• EXERCISE DETAILS
Reproduce the records below exactly, but leave their pictures out of the copy.

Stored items
= Beginning of Section =

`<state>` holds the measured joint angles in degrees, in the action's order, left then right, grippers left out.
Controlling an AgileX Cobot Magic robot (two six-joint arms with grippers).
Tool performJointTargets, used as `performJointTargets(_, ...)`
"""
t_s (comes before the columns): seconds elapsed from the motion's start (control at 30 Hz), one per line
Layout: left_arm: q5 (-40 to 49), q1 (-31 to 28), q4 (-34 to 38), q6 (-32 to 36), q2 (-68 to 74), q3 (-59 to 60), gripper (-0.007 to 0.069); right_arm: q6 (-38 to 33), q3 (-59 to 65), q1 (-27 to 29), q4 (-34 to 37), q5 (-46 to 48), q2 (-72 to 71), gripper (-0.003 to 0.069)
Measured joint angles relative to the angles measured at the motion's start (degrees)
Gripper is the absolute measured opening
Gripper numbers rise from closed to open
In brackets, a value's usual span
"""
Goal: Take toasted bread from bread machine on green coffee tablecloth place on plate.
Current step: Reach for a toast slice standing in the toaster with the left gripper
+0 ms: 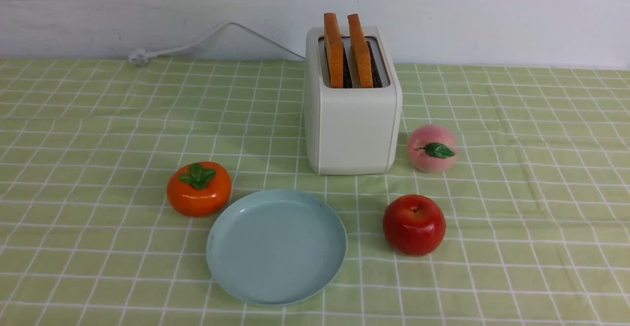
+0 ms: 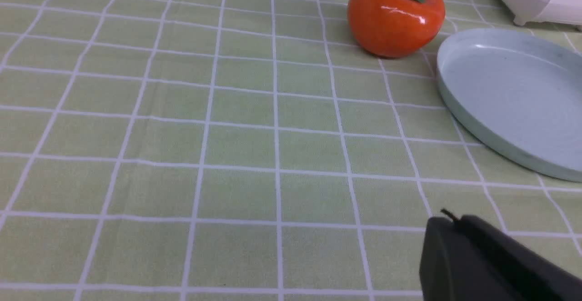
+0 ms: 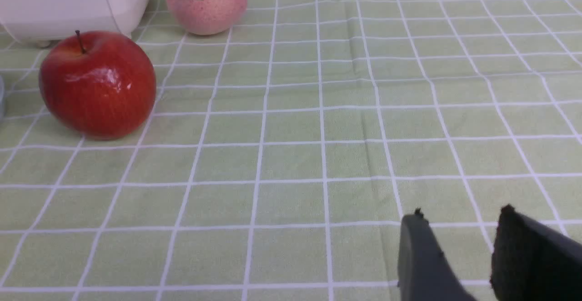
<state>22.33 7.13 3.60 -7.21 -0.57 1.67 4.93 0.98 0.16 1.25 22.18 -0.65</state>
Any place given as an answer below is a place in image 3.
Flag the white toaster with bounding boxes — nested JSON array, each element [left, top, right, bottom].
[[0, 0, 149, 47]]

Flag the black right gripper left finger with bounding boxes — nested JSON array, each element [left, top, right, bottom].
[[397, 208, 475, 301]]

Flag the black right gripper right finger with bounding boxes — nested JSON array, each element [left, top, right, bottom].
[[489, 204, 582, 301]]

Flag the red apple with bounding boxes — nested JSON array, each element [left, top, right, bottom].
[[38, 31, 157, 140]]

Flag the green checkered tablecloth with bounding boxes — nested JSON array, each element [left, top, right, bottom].
[[1, 0, 581, 301]]

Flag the pink peach with leaf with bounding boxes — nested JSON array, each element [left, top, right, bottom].
[[166, 0, 248, 35]]

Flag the light blue plate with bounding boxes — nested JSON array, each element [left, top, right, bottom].
[[0, 76, 6, 121]]

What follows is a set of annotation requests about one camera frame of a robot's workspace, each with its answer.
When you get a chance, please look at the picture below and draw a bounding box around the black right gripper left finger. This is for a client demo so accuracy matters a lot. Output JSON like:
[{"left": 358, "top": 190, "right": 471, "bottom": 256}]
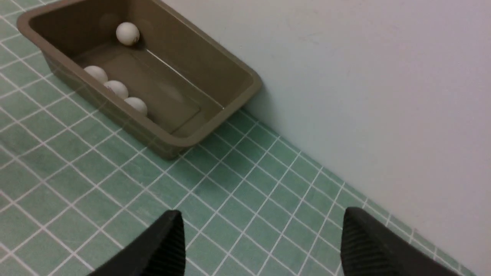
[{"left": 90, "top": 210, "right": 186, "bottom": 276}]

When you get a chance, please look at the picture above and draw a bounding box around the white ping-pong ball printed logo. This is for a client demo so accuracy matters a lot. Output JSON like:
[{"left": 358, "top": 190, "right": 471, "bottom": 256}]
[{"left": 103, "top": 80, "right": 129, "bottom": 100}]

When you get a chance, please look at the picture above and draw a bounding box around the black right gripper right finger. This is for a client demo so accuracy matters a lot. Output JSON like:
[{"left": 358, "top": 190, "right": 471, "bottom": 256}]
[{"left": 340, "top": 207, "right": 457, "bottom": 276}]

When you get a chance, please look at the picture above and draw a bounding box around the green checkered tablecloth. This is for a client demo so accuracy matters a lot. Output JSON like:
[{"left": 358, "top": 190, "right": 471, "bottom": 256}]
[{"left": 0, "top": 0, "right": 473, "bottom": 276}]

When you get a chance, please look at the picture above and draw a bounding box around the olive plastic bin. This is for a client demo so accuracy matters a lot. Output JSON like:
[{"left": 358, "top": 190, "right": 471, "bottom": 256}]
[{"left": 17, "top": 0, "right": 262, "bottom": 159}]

= End of Section =

• FINISHED TASK
`<state>` holds the measured joint angles in degrees, in the action's order, left then right, grippers left out.
Controlling an AgileX Cobot Magic robot (two six-joint arms with grippers).
Tool performJointTargets, used as `performJointTargets(_, ...)`
"""
t_s (comes before the columns): seconds elapsed from the motion's start (control at 30 Hz), one per line
Layout: left_arm: q5 (-40 to 49), q1 (-31 to 28), q4 (-34 to 38), q6 (-32 to 36), q2 (-68 to 74), q3 (-59 to 60), gripper (-0.007 to 0.069); right_arm: q6 (-38 to 33), q3 (-59 to 65), q1 (-27 to 29), q4 (-34 to 37), q5 (-46 to 48), q2 (-72 to 71), gripper (-0.003 to 0.069)
Measured joint angles relative to the angles measured at the motion's start (degrees)
Gripper is the absolute measured opening
Gripper numbers rise from closed to open
In brackets, a value's usual span
"""
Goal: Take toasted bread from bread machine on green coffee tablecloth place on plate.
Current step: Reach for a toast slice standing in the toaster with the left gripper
+0 ms: 
+0 ms: 
+0 ms: 
<state>22.33 7.13 3.60 -7.21 -0.57 1.67 4.93 0.98 0.16 1.25 22.18 -0.65</state>
Any place given as an answer below is a place in image 3.
Flag the white toaster with bounding boxes — nested JSON array, each element [left, top, right, bottom].
[[0, 0, 149, 47]]

Flag the black right gripper left finger with bounding boxes — nested JSON array, each element [left, top, right, bottom].
[[397, 208, 475, 301]]

Flag the black right gripper right finger with bounding boxes — nested JSON array, each element [left, top, right, bottom].
[[489, 204, 582, 301]]

Flag the red apple with bounding boxes — nested JSON array, each element [left, top, right, bottom].
[[38, 31, 157, 140]]

Flag the green checkered tablecloth with bounding boxes — nested JSON array, each element [left, top, right, bottom].
[[1, 0, 581, 301]]

Flag the pink peach with leaf with bounding boxes — nested JSON array, each element [left, top, right, bottom].
[[166, 0, 248, 35]]

Flag the light blue plate with bounding boxes — nested JSON array, each element [left, top, right, bottom].
[[0, 76, 6, 121]]

What follows is a set of annotation requests about one camera frame of a robot's workspace, each with its answer.
When you get a chance, please look at the picture below and draw a bounding box around the black right gripper left finger. This is for a client demo so accuracy matters a lot. Output JSON like:
[{"left": 358, "top": 190, "right": 471, "bottom": 256}]
[{"left": 90, "top": 210, "right": 186, "bottom": 276}]

When you get a chance, please look at the picture above and draw a bounding box around the white ping-pong ball printed logo. This is for a client demo so accuracy matters a lot. Output JSON like:
[{"left": 358, "top": 190, "right": 471, "bottom": 256}]
[{"left": 103, "top": 80, "right": 129, "bottom": 100}]

When you get a chance, please look at the picture above and draw a bounding box around the black right gripper right finger. This is for a client demo so accuracy matters a lot. Output JSON like:
[{"left": 358, "top": 190, "right": 471, "bottom": 256}]
[{"left": 340, "top": 207, "right": 457, "bottom": 276}]

When you get a chance, please look at the picture above and draw a bounding box around the green checkered tablecloth. This is for a client demo so accuracy matters a lot. Output JSON like:
[{"left": 358, "top": 190, "right": 471, "bottom": 256}]
[{"left": 0, "top": 0, "right": 473, "bottom": 276}]

When you get a chance, please look at the picture above and draw a bounding box around the olive plastic bin. This is for a client demo so accuracy matters a lot. Output JSON like:
[{"left": 358, "top": 190, "right": 471, "bottom": 256}]
[{"left": 17, "top": 0, "right": 262, "bottom": 159}]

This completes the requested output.